A/N: Last one!


Chapter 19: Hindsight

Millennia sank the kids into healing comas. The Doctor checked they were all fine, before he made up a permanent room for Millennia and she retreated to relax. Jackie took a room in the TARDIS too, and soon everyone else had filtered away for the night.

'Ready to get started,' Jack said as he walked into the TARDIS console room, only to find the Doctor standing there in silence, his head dropped with his eyes closed and sunglasses off, and one hand resting on the rotor - clearly concentrating solely on the sounds and vibrations of the TARDIS. Jack fell silent, just watching him do it, until the Time Lord finally spoke:

'I've made a huge mistake, Jack.'

'What?'

'I did this to myself,' he told him, gesturing to his eyes. 'If I'd just waited for Millennia this would never have happened.'

'Yeah, hindsight's a beautiful thing, excuse the pun,' Jack said, and moved to him. 'But we can't change a damn thing now so forget it.'

'It's not just that,' he said. 'I've just made it a whole load more difficult for myself. I keep making stupid decisions. Rose usually stops me. I didn't think about what I was doing. I've managed to become paralysed, blind myself, and get Jinu and hundreds more killed.'

Jack found himself becoming mildly irritated with him. 'Yeah, but you also have living, breathing children, you saved a baby, you've got a working arm, a ton of people wanting to help, you know where a cure is, and you've saved a girl you thought you killed years ago who is really gonna help us out. Your only problem is you've given up.'

The Doctor's eyebrows lowered as he finally looked up, dropping his arm. 'What?'

'Everytime you get near you keep pulling yourself back like you're not convinced by your own instincts anymore. I've never seen you like this before and it's really not helpful and it's really not you.'

'But …'

'Look, I get it, I really do. I fully understand Tuvala's gonna be absolute hell, but we're the only ones who can stop a universal pandemic when it eventually works out how to transmit through air. Yeah, it's dangerous, but so was walking into the Dalek Crucible and everything else we've done together. And just because Rose ain't here it doesn't make doing this impossible.'

The Doctor said nothing, just staring at him. He then looked away, a little awkward.

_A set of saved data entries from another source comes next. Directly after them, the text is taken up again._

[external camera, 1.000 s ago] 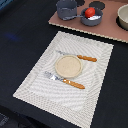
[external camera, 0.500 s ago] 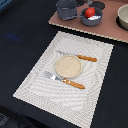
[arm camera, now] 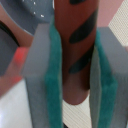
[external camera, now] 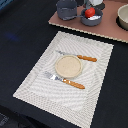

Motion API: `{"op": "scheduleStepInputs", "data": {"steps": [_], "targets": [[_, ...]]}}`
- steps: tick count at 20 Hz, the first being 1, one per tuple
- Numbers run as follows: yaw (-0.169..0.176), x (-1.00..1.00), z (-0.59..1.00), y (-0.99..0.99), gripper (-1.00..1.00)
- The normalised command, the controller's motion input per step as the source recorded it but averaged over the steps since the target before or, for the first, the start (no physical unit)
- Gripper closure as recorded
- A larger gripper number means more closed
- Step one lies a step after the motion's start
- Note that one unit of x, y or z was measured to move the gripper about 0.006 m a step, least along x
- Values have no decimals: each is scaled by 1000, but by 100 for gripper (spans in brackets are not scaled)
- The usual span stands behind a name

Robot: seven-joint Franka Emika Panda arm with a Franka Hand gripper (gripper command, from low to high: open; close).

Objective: Place the fish, sausage, and tomato into the frying pan.

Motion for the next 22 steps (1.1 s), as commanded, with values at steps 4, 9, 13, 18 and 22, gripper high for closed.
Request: {"op": "scheduleStepInputs", "data": {"steps": [4,9,13,18,22], "targets": [[-9,333,-92,398,100],[-16,314,-118,337,100],[-20,333,-129,341,100],[-12,210,-17,278,-100],[0,81,9,249,-100]]}}
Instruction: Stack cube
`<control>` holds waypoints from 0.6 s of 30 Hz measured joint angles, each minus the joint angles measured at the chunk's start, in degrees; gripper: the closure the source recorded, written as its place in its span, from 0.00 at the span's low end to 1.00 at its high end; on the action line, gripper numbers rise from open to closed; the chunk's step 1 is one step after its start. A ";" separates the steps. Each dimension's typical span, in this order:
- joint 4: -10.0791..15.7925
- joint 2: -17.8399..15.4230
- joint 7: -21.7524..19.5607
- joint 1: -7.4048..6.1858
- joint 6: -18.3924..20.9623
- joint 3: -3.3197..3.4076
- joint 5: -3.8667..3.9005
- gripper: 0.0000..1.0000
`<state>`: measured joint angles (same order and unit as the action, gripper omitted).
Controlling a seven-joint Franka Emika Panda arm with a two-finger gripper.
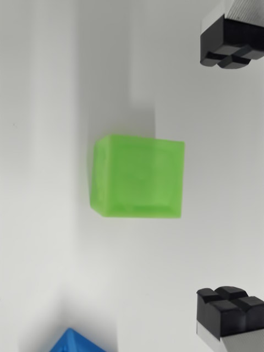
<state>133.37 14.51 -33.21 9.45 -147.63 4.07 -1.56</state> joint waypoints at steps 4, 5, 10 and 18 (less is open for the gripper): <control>-0.01 2.48 0.19 0.00 -2.27 -0.18 -0.27 0.00; -0.02 3.15 0.25 0.00 -2.89 -0.23 -0.36 0.00; -0.16 5.69 0.54 0.06 -5.31 -0.37 -0.77 0.00; -0.89 10.16 0.97 0.32 -8.98 -0.74 -1.34 0.00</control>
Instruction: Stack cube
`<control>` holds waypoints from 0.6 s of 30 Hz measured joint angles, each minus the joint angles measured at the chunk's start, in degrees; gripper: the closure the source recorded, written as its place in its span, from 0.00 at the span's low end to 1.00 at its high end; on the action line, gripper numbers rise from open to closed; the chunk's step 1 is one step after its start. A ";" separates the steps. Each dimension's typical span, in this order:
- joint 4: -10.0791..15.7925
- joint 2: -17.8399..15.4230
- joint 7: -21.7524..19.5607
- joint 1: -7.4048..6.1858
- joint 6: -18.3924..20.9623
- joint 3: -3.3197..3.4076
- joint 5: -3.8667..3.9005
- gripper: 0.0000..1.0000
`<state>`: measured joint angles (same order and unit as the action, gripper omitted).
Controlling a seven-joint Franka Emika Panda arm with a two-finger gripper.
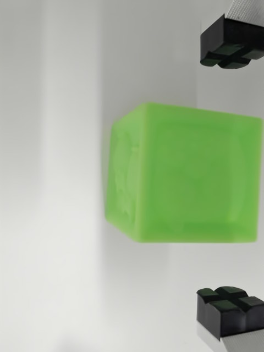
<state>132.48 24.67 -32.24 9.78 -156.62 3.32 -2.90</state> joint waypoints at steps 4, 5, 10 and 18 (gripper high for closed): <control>-0.48 1.93 0.12 0.22 -1.56 -0.27 -0.14 0.00; -0.58 2.36 0.14 0.27 -1.88 -0.32 -0.15 0.00; -1.09 4.24 0.18 0.60 -3.28 -0.65 -0.17 0.00; -1.67 6.09 0.18 0.90 -4.54 -0.99 -0.17 0.00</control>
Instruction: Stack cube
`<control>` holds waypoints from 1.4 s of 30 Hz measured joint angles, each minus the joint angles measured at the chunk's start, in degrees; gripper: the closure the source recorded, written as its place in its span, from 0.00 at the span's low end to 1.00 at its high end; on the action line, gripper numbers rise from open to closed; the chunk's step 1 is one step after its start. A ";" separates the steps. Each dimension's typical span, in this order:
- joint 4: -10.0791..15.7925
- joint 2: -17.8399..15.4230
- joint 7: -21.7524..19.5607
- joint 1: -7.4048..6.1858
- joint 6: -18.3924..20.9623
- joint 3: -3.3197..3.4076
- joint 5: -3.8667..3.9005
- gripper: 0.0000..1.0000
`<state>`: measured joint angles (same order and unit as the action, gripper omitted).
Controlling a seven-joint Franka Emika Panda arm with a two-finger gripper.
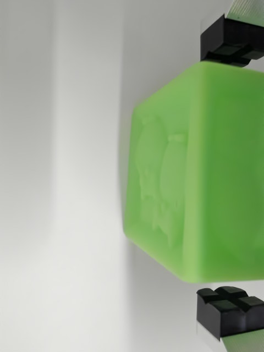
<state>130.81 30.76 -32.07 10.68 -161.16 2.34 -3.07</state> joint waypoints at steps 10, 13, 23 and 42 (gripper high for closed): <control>-0.15 0.33 0.00 0.06 -0.26 -0.07 0.00 1.00; -0.15 0.33 0.00 0.06 -0.26 -0.07 0.00 1.00; -0.15 0.33 0.00 0.06 -0.26 -0.08 0.00 1.00; -0.15 0.30 0.00 0.05 -0.25 -0.08 0.00 1.00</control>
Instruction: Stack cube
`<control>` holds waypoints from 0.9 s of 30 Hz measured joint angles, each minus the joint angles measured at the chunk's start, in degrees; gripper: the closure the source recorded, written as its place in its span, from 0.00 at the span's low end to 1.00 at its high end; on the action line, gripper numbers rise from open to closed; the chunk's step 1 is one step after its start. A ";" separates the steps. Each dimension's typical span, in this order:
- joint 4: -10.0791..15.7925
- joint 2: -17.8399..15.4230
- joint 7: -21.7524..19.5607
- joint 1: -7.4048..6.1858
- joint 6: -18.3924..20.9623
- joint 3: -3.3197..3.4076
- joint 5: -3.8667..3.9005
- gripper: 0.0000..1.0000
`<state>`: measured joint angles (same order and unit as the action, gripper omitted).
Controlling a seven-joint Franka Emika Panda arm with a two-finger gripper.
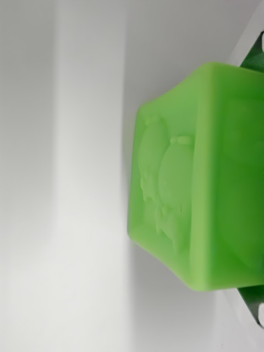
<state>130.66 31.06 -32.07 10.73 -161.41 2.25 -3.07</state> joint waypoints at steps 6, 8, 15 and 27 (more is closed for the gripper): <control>0.09 -0.45 0.00 0.00 0.27 0.00 0.00 1.00; 0.16 -0.70 0.00 0.00 0.41 0.00 0.00 1.00; 0.55 -2.00 0.00 -0.06 1.30 0.09 0.00 1.00; 1.36 -5.10 -0.06 -0.29 3.56 0.37 0.06 1.00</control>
<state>132.02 25.96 -32.12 10.44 -157.85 2.63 -3.00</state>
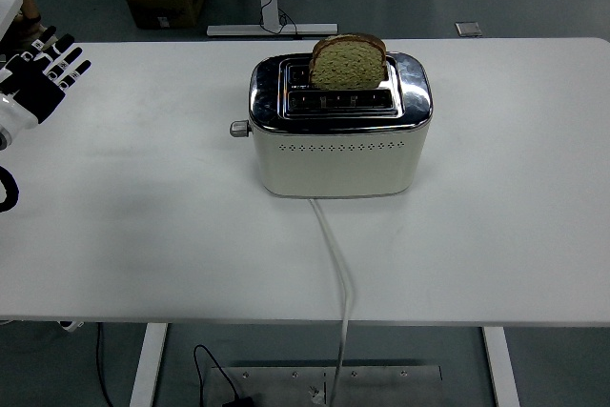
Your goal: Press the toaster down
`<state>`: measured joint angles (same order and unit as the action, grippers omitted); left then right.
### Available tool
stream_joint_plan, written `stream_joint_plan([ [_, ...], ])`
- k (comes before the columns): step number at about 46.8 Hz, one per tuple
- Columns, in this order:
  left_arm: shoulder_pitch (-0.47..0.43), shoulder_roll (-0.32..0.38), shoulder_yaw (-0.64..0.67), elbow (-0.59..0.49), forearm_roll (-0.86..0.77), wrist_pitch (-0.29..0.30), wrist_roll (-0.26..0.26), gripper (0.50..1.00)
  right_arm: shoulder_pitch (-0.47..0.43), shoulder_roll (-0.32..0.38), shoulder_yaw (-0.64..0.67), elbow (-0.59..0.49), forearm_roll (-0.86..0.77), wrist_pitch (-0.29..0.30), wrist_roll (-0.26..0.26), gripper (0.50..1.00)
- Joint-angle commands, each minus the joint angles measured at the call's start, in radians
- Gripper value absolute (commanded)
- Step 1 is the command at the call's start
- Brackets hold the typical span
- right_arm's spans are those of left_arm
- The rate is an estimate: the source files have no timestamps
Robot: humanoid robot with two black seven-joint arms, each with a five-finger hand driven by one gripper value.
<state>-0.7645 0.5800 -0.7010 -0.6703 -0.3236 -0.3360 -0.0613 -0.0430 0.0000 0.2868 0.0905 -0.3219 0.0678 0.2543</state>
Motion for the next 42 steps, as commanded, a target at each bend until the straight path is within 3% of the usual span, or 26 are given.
stream_joint_plan([
  [1,-0.001,-0.002,0.000,0.000,0.000,0.000,0.000,1.000,0.000,0.000,0.000,0.000,0.000,0.000,0.000,0.998],
  [42,-0.012,-0.003,0.003,-0.008,0.001,-0.003,0.008,1.000,0.000,0.000,0.000,0.000,0.000,0.000,0.000,0.998],
])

'I think you just need to regroup,' Jack said. 'So what do you want to do? What do you need to do?'

The Doctor thought about that for a moment. 'Outside,' he concluded. 'I want to go outside for a bit.'

Without any hesitation, Jack took his arm and pulled him to the TARDIS doors.


Jack briefly released the Torchwood lockdown and he led the Doctor out of the tourist shop out into nighttime Cardiff. They didn't go far, just a few steps forward to stand by the rail, looking out over the water, gleaming and sparkling in the nightlight. It was spitting a little bit of rain, and there were some distant sounds of people enjoying a Friday night in the Welsh capital over the sound of the water.

'Can you see anything in this light?' Jack asked.

'Not a thing,' the Doctor replied, looking straight up. 'It's too dark. What does the sky look like?'

Jack looked up. 'It's pretty clear.'

'Can you see Jupiter and Venus?'

Jack scoured the sky, and saw the corresponding lights. 'Yeah. Never been to Venus. Anything interesting there?'

'Venusians, the thraskin, the wispies, a kind of shanghorn, and the klakluk,' the Doctor reeled off. 'Pretty lively, actually. There's a really good tapas bar in the Artemis Chasma.'

Jack laughed. 'Why did you wanna come outside?'

'Rose did it for me once,' the Doctor said, still staring up at the sky. 'After we were imprisoned in the Proclamation. It really helped. Oh, I cried last time, just to warn you.'

Jack laughed. 'I'm not stopping you. Might join you.'

The Doctor grinned. 'Thank you, Jack. For everything. I know I've not been very … easy recently. You're spot on.'

'Hey, don't think I don't understand,' Jack said. 'I get it. You're a bit lost without her.'

The Doctor nodded. 'I'm starting to wonder how on Earth I stayed alive for 900 years without her to tell me when I was being ridiculous. It's like I've lost the ability to think. Rose would've stopped me from doing that. She always stopped me. It's entirely my fault I'm blind.'

'To be honest, I'd say it's more mine and Martha's fault, we gave you the anticonvulsant,' Jack pointed out. 'That let it do what it wanted with you in the nightmare.'

The Doctor sighed, shrugging. 'I really wasn't going to win anyway. It was overwhelming. I couldn't defend myself at all. Even the knife was useless. Wait. There was a knife, wasn't there?'

'Yeah, I gave it to you in real life.'

'It's like I hover between the waking world and dreamworld simultaneously in a sort of limbo,' the Doctor mused.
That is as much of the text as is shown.